• _EXCERPTED DATA_

▼

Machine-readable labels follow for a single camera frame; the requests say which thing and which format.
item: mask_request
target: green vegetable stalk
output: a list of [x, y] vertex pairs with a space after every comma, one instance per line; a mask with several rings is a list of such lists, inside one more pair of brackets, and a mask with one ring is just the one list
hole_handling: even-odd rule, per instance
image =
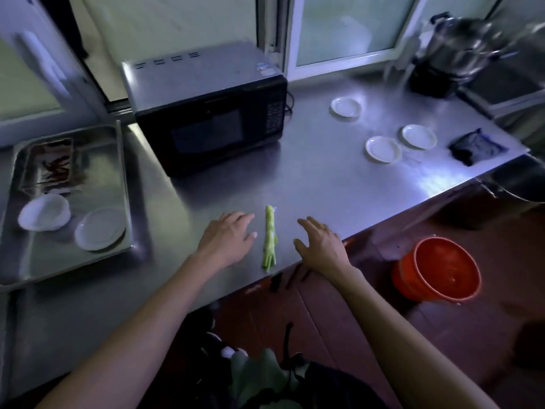
[[263, 247], [263, 269], [268, 273], [269, 269], [276, 265], [275, 244], [278, 242], [274, 229], [274, 208], [265, 207], [265, 246]]

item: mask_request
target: white window frame
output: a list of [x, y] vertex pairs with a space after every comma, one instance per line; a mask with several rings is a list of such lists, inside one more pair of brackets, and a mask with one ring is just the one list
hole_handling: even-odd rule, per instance
[[290, 1], [290, 12], [288, 15], [288, 37], [286, 40], [286, 54], [284, 56], [284, 74], [291, 82], [338, 70], [346, 70], [348, 68], [356, 68], [367, 64], [397, 59], [403, 50], [404, 43], [407, 38], [409, 38], [417, 30], [420, 17], [428, 0], [415, 0], [411, 11], [405, 20], [399, 37], [397, 38], [395, 47], [378, 52], [342, 57], [318, 63], [306, 64], [303, 66], [297, 66], [296, 63], [297, 53], [299, 51], [301, 27], [303, 25], [303, 8], [305, 6], [305, 0]]
[[[37, 72], [36, 63], [21, 44], [24, 30], [36, 34], [45, 50], [66, 75], [63, 85], [70, 94], [60, 94]], [[85, 126], [110, 123], [104, 97], [72, 53], [39, 0], [0, 0], [0, 37], [27, 63], [57, 99], [61, 108], [0, 121], [0, 147], [34, 137]]]

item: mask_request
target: sticker on microwave
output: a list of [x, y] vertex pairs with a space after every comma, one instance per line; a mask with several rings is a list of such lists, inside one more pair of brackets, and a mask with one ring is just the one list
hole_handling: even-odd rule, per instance
[[267, 63], [258, 63], [257, 70], [259, 70], [259, 73], [261, 73], [262, 77], [269, 77], [278, 73], [274, 66], [271, 66]]

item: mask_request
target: metal tray
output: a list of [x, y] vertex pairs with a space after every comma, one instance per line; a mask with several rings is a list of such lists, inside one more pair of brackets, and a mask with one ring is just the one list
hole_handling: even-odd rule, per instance
[[[31, 150], [37, 144], [71, 139], [73, 154], [70, 179], [56, 186], [24, 187], [24, 176], [32, 166]], [[64, 193], [72, 218], [57, 231], [30, 232], [17, 224], [23, 206], [51, 188], [70, 188]], [[99, 208], [125, 211], [127, 227], [123, 236], [101, 251], [85, 251], [74, 242], [74, 230], [83, 217]], [[21, 142], [14, 148], [14, 163], [8, 204], [0, 234], [0, 292], [44, 280], [106, 257], [122, 253], [133, 245], [129, 199], [126, 190], [123, 138], [117, 126], [97, 126]]]

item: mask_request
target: orange bucket
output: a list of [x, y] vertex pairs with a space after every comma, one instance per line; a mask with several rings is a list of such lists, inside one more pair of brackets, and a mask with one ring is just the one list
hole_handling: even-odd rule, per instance
[[427, 237], [397, 261], [393, 285], [410, 300], [465, 302], [479, 294], [481, 274], [472, 256], [454, 241]]

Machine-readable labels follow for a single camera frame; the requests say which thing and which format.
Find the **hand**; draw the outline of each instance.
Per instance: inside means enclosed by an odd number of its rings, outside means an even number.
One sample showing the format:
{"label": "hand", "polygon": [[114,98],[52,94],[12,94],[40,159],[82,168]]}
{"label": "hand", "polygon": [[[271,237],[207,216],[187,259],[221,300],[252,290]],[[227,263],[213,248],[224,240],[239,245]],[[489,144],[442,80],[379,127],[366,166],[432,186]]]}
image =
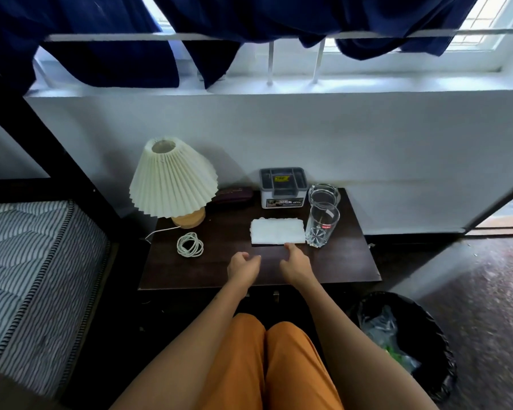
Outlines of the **hand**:
{"label": "hand", "polygon": [[260,256],[254,256],[251,260],[248,259],[249,254],[247,252],[239,251],[232,256],[227,268],[228,282],[239,285],[245,291],[255,282],[260,272]]}
{"label": "hand", "polygon": [[293,243],[285,243],[284,246],[289,250],[289,261],[282,260],[280,262],[281,273],[285,281],[299,291],[303,286],[317,282],[312,271],[310,258]]}

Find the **table lamp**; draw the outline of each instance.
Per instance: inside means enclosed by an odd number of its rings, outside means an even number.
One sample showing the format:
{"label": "table lamp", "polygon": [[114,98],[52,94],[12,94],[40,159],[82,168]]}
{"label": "table lamp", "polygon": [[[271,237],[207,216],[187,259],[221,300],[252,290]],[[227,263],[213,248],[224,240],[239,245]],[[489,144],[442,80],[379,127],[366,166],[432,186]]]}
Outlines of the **table lamp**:
{"label": "table lamp", "polygon": [[203,221],[205,205],[217,191],[211,163],[178,138],[148,141],[129,187],[135,207],[151,216],[171,217],[181,228]]}

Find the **striped mattress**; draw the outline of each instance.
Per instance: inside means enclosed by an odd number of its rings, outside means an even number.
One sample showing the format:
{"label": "striped mattress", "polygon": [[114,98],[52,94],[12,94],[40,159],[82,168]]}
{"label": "striped mattress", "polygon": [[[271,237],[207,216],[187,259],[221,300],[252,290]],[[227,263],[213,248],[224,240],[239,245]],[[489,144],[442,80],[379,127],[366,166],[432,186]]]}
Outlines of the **striped mattress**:
{"label": "striped mattress", "polygon": [[71,200],[0,204],[0,373],[54,396],[72,369],[108,249]]}

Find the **white towel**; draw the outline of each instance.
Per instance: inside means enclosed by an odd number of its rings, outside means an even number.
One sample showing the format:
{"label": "white towel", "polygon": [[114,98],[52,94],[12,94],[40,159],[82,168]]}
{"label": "white towel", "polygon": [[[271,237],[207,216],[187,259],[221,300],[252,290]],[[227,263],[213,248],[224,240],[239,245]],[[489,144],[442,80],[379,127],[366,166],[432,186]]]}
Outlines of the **white towel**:
{"label": "white towel", "polygon": [[252,244],[306,243],[300,219],[255,219],[251,222]]}

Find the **black trash bag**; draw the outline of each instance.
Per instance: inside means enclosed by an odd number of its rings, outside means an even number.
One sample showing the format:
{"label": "black trash bag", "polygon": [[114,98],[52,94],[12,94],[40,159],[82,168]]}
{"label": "black trash bag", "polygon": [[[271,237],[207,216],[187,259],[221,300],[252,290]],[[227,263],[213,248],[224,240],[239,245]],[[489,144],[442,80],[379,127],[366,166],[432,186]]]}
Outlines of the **black trash bag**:
{"label": "black trash bag", "polygon": [[360,326],[358,311],[363,320],[370,320],[386,305],[397,320],[397,345],[421,363],[412,376],[435,403],[446,400],[456,384],[456,361],[443,331],[420,305],[392,292],[371,292],[349,310],[348,316]]}

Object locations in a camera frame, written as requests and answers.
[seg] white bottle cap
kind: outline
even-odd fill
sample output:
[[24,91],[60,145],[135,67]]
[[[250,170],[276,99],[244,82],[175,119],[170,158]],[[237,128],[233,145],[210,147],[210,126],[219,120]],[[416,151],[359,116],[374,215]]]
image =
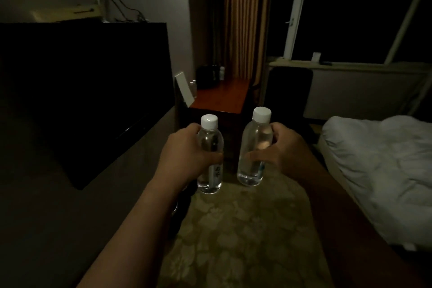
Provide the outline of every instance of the white bottle cap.
[[252,120],[258,123],[270,123],[271,110],[267,107],[255,107]]
[[204,130],[217,129],[217,116],[213,114],[206,114],[201,117],[201,127]]

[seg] mattress
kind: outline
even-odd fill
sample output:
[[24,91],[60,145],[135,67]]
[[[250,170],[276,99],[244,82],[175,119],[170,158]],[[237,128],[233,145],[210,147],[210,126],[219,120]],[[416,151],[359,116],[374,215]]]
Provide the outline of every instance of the mattress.
[[432,247],[432,124],[334,116],[319,147],[332,176],[388,243]]

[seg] wooden desk
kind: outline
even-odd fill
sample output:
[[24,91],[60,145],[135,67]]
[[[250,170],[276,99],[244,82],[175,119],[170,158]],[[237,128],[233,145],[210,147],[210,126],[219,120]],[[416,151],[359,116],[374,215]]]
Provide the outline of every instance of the wooden desk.
[[197,91],[191,108],[241,114],[249,89],[249,80],[220,81],[217,87]]
[[181,126],[191,122],[200,123],[201,116],[214,114],[219,120],[219,131],[224,137],[225,169],[235,173],[240,156],[241,135],[252,117],[252,109],[245,107],[249,80],[230,79],[221,81],[211,89],[197,91],[197,98],[190,108],[181,114]]

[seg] water bottle
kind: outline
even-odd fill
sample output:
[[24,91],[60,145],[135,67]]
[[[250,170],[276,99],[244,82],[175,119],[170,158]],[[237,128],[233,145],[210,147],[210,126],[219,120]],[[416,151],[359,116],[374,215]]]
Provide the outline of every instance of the water bottle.
[[245,186],[253,187],[263,179],[264,162],[251,161],[245,158],[250,151],[265,149],[273,141],[273,130],[270,126],[271,111],[266,107],[256,107],[241,138],[240,159],[238,160],[237,178]]
[[[217,129],[217,116],[207,114],[201,117],[198,143],[205,151],[223,153],[223,137]],[[198,190],[205,194],[217,193],[222,185],[222,164],[211,165],[198,177]]]

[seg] hand
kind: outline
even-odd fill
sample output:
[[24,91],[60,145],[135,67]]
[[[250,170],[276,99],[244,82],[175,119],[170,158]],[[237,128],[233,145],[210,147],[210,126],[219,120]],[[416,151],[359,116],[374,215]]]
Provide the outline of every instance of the hand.
[[223,162],[223,154],[201,149],[197,140],[200,128],[197,123],[191,123],[187,128],[170,134],[155,173],[155,178],[162,185],[174,187],[180,192],[207,167]]
[[272,163],[295,180],[307,179],[324,170],[298,133],[278,122],[271,123],[271,127],[276,143],[267,149],[251,151],[246,157]]

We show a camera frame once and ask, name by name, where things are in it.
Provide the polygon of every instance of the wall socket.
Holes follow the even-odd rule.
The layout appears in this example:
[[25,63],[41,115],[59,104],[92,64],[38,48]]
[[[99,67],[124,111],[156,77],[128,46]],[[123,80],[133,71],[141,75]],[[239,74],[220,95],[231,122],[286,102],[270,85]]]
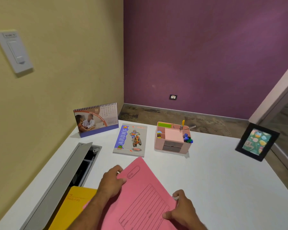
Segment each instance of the wall socket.
[[177,99],[177,95],[175,95],[175,94],[170,94],[170,95],[169,95],[169,99],[170,99],[170,100],[176,100],[176,99]]

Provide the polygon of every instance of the notebook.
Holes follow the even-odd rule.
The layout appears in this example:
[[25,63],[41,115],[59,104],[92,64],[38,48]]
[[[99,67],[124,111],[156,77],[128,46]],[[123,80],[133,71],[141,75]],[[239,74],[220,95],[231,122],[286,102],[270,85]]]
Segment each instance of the notebook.
[[119,127],[116,102],[76,109],[74,114],[81,138]]
[[96,189],[73,186],[48,230],[66,230],[82,212],[83,206],[96,194]]
[[177,229],[162,213],[173,210],[176,201],[166,191],[142,157],[135,159],[117,175],[127,178],[121,193],[108,202],[101,230]]
[[144,157],[146,134],[147,126],[123,123],[113,152]]

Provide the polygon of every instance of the person's left hand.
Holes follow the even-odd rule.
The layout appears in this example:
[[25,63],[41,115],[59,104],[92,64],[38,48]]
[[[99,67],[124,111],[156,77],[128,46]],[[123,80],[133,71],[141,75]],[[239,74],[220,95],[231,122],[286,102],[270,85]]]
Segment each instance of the person's left hand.
[[126,178],[117,179],[116,177],[117,172],[122,171],[122,167],[117,165],[108,172],[104,173],[104,176],[99,183],[97,192],[106,195],[109,199],[117,195],[122,185],[126,182]]

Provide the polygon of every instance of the white outlet switch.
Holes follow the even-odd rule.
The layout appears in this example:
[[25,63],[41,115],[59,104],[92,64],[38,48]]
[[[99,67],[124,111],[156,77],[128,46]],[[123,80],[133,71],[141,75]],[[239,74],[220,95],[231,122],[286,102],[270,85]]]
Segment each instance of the white outlet switch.
[[0,45],[15,73],[33,68],[17,31],[0,31]]

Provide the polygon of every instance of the pink desk organizer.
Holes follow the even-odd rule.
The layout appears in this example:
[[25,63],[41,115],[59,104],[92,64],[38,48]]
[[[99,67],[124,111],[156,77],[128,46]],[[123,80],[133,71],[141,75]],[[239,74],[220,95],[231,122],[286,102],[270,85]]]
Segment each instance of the pink desk organizer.
[[[180,125],[173,123],[168,124],[171,124],[172,128],[159,127],[157,124],[155,134],[155,149],[186,154],[191,146],[191,143],[186,143],[183,140],[184,134],[188,134],[188,136],[190,136],[190,130],[184,130],[187,129],[188,126],[183,126],[183,129],[180,131]],[[162,132],[161,138],[157,137],[157,131]]]

▲

• _DIRECTIONS_
Please quote exactly the run of lines that starts the entries and ends at the line containing "target: white window frame", leaving out every picture.

• _REPLY_
Machine-readable labels follow for a single camera frame; the requests say which thing and which format.
item: mask_request
target: green vegetable stalk
output: a list of [x, y] vertex pairs with a space after every comma, one instance per line; a mask with several rings is a list of such lists, inside one more pair of brackets, and a mask with one ring is just the one list
hole_handling: even-odd rule, per instance
image =
[[263, 247], [263, 269], [268, 273], [269, 269], [276, 265], [275, 244], [278, 242], [274, 229], [274, 208], [265, 207], [265, 246]]

item: mask_request
target: white window frame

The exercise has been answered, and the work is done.